Exercise details:
Where the string "above" appears in a line of the material below, copy that line.

**********

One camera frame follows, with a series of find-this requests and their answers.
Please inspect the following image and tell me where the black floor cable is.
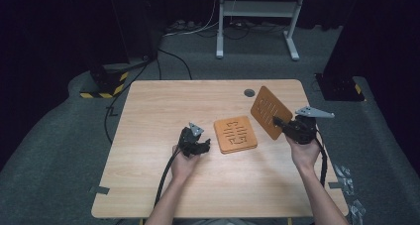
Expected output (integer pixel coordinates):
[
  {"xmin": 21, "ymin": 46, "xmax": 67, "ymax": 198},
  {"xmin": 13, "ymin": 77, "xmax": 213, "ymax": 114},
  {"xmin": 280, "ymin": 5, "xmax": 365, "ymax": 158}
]
[{"xmin": 103, "ymin": 48, "xmax": 193, "ymax": 146}]

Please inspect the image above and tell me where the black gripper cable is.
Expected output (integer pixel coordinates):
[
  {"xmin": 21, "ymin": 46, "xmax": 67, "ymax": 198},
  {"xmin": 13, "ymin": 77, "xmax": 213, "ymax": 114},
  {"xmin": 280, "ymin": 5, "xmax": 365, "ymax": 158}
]
[
  {"xmin": 154, "ymin": 148, "xmax": 181, "ymax": 208},
  {"xmin": 313, "ymin": 129, "xmax": 329, "ymax": 188}
]

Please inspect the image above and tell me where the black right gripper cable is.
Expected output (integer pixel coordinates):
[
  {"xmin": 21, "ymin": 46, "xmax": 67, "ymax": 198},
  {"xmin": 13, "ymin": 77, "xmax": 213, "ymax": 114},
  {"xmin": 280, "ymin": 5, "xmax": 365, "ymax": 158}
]
[{"xmin": 313, "ymin": 129, "xmax": 329, "ymax": 188}]

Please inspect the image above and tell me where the black stand base striped tape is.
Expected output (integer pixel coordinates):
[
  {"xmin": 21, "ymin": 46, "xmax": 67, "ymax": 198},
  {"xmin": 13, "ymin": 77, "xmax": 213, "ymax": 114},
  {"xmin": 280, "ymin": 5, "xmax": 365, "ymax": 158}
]
[{"xmin": 79, "ymin": 63, "xmax": 130, "ymax": 100}]

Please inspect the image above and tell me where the white metal stand frame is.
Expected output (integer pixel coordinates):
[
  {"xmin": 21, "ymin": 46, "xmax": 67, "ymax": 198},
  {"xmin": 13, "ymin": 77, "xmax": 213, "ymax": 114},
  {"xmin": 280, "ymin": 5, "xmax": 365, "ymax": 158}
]
[{"xmin": 215, "ymin": 0, "xmax": 308, "ymax": 61}]

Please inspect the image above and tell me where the wooden slotted coaster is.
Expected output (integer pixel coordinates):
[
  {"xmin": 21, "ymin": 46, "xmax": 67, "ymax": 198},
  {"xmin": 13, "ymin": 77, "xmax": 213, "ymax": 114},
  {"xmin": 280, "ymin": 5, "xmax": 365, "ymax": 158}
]
[
  {"xmin": 250, "ymin": 85, "xmax": 294, "ymax": 141},
  {"xmin": 213, "ymin": 115, "xmax": 259, "ymax": 155}
]

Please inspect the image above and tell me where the person's left hand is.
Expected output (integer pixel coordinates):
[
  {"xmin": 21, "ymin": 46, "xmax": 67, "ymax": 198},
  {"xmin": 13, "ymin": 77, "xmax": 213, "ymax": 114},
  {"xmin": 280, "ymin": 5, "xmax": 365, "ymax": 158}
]
[{"xmin": 169, "ymin": 145, "xmax": 202, "ymax": 183}]

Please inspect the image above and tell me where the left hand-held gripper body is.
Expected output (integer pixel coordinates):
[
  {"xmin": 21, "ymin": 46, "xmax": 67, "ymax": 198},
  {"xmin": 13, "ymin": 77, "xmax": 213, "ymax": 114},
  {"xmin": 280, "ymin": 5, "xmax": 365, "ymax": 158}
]
[{"xmin": 177, "ymin": 121, "xmax": 205, "ymax": 159}]

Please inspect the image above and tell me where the white floor cable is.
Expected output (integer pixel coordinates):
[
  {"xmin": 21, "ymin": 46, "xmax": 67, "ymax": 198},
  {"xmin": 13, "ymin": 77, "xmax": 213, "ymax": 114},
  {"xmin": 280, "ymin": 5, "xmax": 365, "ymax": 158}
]
[{"xmin": 162, "ymin": 0, "xmax": 221, "ymax": 39}]

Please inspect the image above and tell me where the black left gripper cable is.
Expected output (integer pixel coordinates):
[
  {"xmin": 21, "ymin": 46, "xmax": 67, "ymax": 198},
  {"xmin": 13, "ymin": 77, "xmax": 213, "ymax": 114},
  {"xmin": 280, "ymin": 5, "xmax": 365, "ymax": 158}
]
[{"xmin": 154, "ymin": 148, "xmax": 181, "ymax": 208}]

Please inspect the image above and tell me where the crumpled clear plastic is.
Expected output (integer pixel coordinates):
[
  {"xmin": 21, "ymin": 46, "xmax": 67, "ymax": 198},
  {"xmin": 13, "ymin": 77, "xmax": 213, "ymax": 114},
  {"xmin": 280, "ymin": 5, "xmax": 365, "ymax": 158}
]
[
  {"xmin": 332, "ymin": 165, "xmax": 357, "ymax": 197},
  {"xmin": 348, "ymin": 199, "xmax": 368, "ymax": 225}
]

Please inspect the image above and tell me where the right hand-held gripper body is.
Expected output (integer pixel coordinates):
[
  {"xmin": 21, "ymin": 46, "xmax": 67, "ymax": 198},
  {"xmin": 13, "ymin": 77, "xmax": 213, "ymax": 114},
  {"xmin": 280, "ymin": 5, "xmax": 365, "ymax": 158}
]
[{"xmin": 280, "ymin": 106, "xmax": 335, "ymax": 146}]

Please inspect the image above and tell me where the person's right hand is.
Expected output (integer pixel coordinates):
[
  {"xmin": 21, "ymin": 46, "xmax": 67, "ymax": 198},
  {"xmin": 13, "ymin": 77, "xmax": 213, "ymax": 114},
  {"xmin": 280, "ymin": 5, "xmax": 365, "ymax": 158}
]
[{"xmin": 285, "ymin": 135, "xmax": 322, "ymax": 173}]

**********

Task output:
Please inspect the image above and tell me where the black gripper cable is.
Please inspect the image above and tell me where the black right gripper cable is.
Please inspect the image above and tell me where the black stand base striped tape is.
Please inspect the image above and tell me where the white metal stand frame is.
Please inspect the image above and tell me where the wooden slotted coaster is.
Please inspect the image above and tell me where the person's left hand is.
Please inspect the image above and tell me where the left hand-held gripper body is.
Please inspect the image above and tell me where the white floor cable is.
Please inspect the image above and tell me where the black left gripper cable is.
Please inspect the image above and tell me where the crumpled clear plastic is.
Please inspect the image above and tell me where the right hand-held gripper body is.
Please inspect the image above and tell me where the person's right hand is.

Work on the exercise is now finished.